Super Soco
- Type: Private limited
- Industry: Motor vehicle manufacturing; Motor vehicle distribution; Charging solutions;
- Founded: 2015; 11 years ago in Shanghai, China
- Founder: Sherman Xie
- Headquarters: Shanghai, China
- Products: TS, TC, TC Max, CUX, CPX
- Website: supersoco.com

= Super Soco =

Chinese electric motorcycle manufacturer

Super Soco is an electric motorcycle brand, created by the Super Soco Intelligent Technology group that was founded in Shanghai in 2015. The brand is promoted internationally by the Vmoto Soco automotive group. The Super Soco Intelligent Technology group, a separate entity, is based in China, and manages the distribution of Super Soco products within China.

During the late 2010s and early 2020s, Super Soco was one of the first electric motorcycle brands to attain mainstream appeal, with the only competitor at the time possessing a comparable global footprint being Niu Technologies.

The founder of the group and the current CEO is Sherman Xie.

The Super Soco line of motorcycles includes the Super Soco TC and TC Max motorcycles as well as the Super Soco CUX and CPX scooters.

==History==

Super Soco was founded in 2015 by Sherman Xie, and their first motorcycle, the Super Soco TS, was released the following year. The company unveiled their first scooter, the CU, in April 2018.

In 2017, Super Soco shifted their manufacturing operations from Wuxi, China, to Nanjing, leasing a section of a factory that was owned by the Australian company Vmoto. In February 2020, Super Soco entered into a joint venture with Vmoto, formalising the strategic relationship between the two companies that had been in place since 2017.

Super Soco attracted the attention of Italian motorcycle manufacturer Ducati in 2019, and the branding of the company subsequently featured on a special edition Ducati-styled electric scooter.

In June 2021, Super Soco and the Taiwan-based motorcycle giant Kymco signed a strategic cooperation agreement, aimed at developing motorcycles and scooters that could be adapted to Kymco's Ionex battery swapping system.

In November 2021, the company moved into a purpose-constructed office that was to serve as the new headquarters of the group, located in the Qingpu District of Shanghai.

==International markets==

The Super Soco range of motorcycles are sold in China and across a range of international markets, however the brand has gained most traction in European markets.

In the United Kingdom the Super Soco CPX was the most popular electric scooter in 2021, with the Super Soco brand accounting for roughly one-third of electric powered two-wheeler registrations that year.

In France in 2020, Super Soco overtook Niu to become the most popular electric motorcycle brand overall that year, largely on the back of the popularity of the Super Soco TC model.

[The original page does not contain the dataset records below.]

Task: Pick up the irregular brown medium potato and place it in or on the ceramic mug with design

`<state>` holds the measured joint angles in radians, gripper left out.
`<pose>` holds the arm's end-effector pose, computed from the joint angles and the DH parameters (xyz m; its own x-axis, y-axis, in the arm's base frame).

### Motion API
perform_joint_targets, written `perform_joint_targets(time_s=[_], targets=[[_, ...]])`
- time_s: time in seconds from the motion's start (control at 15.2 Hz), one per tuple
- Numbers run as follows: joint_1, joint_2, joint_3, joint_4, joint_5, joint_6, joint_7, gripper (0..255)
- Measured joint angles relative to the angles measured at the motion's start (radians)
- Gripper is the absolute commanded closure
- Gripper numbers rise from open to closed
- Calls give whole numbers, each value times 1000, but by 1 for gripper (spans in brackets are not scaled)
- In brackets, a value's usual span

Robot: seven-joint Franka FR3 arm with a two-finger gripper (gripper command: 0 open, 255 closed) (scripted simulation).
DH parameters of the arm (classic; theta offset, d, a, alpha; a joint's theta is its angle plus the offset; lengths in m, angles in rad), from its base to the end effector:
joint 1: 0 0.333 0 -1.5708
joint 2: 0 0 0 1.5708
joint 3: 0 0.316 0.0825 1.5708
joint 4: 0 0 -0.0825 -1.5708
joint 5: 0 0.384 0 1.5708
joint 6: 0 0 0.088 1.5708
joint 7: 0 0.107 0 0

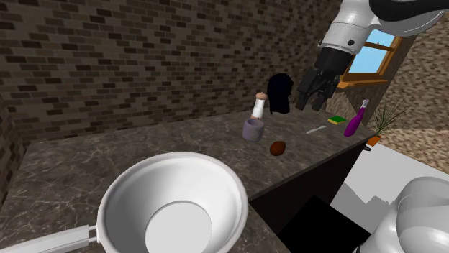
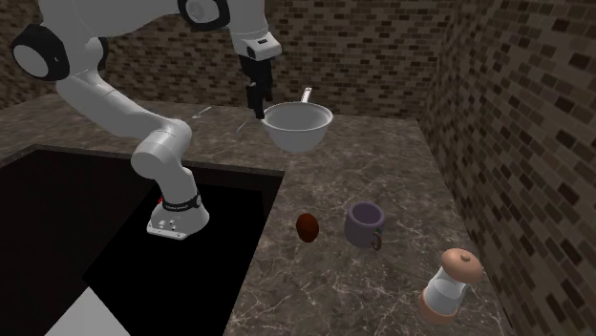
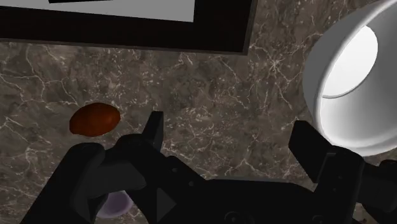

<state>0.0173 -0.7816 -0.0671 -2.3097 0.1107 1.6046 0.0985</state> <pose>0.3121 -0.0113 0.6148 0.9892 -0.1344 0.0590 -0.1233 -0.9788 -0.1638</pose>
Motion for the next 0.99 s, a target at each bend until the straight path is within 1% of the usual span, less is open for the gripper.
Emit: perform_joint_targets(time_s=[0.07, 0.2, 0.66, 0.73, 0.99], targets=[[0, 0, 0, 0, 0, 0, 0, 0], [-17, 27, 2, -7, 2, 30, 32, 0], [-105, 183, 7, -60, 12, 220, 210, 0], [-119, 218, 2, -71, 12, 261, 229, 0], [-164, 323, 2, -71, 19, 355, 340, 0]])
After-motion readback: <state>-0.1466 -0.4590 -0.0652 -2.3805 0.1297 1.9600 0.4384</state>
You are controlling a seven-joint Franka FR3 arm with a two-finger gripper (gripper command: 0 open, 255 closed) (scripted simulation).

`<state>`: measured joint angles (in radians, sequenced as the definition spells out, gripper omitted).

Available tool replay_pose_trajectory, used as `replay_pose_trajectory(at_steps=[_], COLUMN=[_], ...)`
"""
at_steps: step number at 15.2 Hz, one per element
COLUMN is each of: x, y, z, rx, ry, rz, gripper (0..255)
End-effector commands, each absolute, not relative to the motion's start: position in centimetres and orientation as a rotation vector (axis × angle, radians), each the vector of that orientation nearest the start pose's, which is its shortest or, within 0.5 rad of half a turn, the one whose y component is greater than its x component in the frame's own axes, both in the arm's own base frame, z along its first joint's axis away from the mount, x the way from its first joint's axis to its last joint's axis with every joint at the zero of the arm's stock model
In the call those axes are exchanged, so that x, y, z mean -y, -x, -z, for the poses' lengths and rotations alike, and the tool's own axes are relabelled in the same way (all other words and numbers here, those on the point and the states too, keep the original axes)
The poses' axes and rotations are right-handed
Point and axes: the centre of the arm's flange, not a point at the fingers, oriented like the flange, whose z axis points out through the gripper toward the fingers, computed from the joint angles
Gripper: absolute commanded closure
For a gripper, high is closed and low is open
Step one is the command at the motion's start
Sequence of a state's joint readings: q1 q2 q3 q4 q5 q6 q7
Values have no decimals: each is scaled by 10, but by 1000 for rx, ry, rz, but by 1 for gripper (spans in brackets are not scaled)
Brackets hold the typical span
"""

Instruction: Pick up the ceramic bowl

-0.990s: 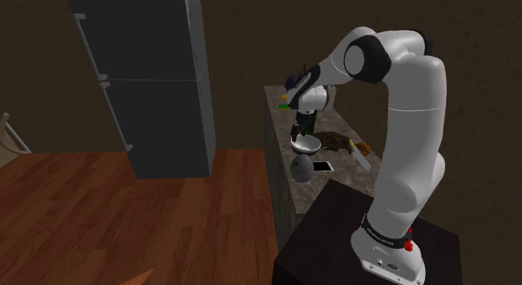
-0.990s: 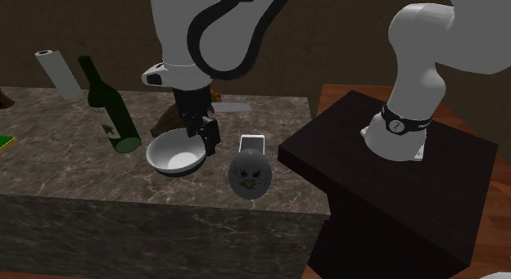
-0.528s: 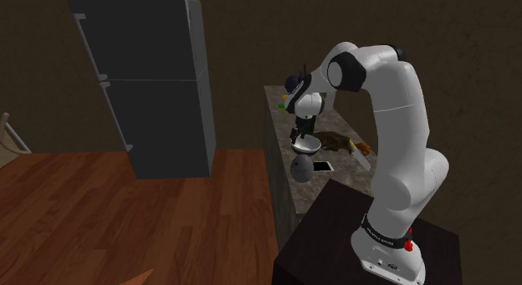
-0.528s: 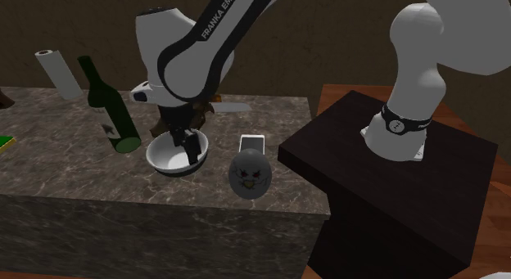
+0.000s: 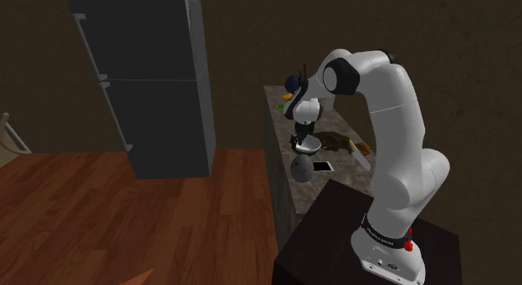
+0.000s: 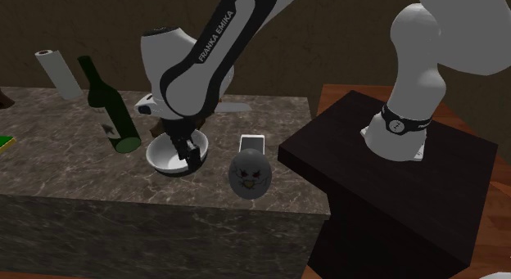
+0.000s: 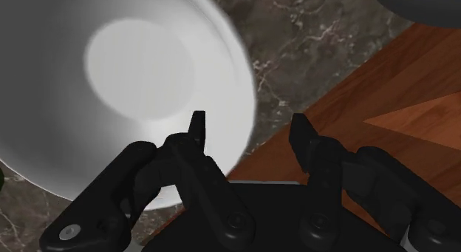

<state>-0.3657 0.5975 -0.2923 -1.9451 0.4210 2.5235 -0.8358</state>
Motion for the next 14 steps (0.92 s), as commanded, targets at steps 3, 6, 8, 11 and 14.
replay_pose_trajectory(at_steps=[3, 6, 8, 11, 14], x=[378, 378, 378, 377, 377], y=[-491, -491, -491, -491, -491], z=[-182, -182, -182, -192, -208], rx=[-178, -178, -178, -178, -178], ry=[3091, 3091, 3091, 3091, 3091], rz=[118, 118, 118, 118, 118], gripper=[255, 255, 255, 255, 255])
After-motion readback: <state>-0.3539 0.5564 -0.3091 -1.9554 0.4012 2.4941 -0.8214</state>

The Spanish MotoGP former champion Jorge Lorenzo was appointed as a brand ambassador in 2020.

In September 2021, Super Soco launched the Super Soco TC Max electric motorcycle.

In December 2022, Super Soco products, CPx and New TSx were launched in India by FortunEV, the group company of Future Motor Corporation of the Vmoto brand.

==Carbon emissions==

An investigation into motorcycle CO_{2} emissions by the UK moto website Visordown determined that the electric models of Super Soco produced 7.5 grams of CO_{2} per kilometre, compared to 49 grams per kilometre for the conventional Honda PCX scooter.

==Competition==

The Super Soco range of motorcycles competes with a wide range of regional electric two-wheeler brands within Europe, such as Silence of Spain, the French brand Red Electric, and Askoll of Italy.

At the end of 2021, the Shanghai-based company released a statement asserting their intellectual property rights and vehicle appearance patents over the Super Soco brand.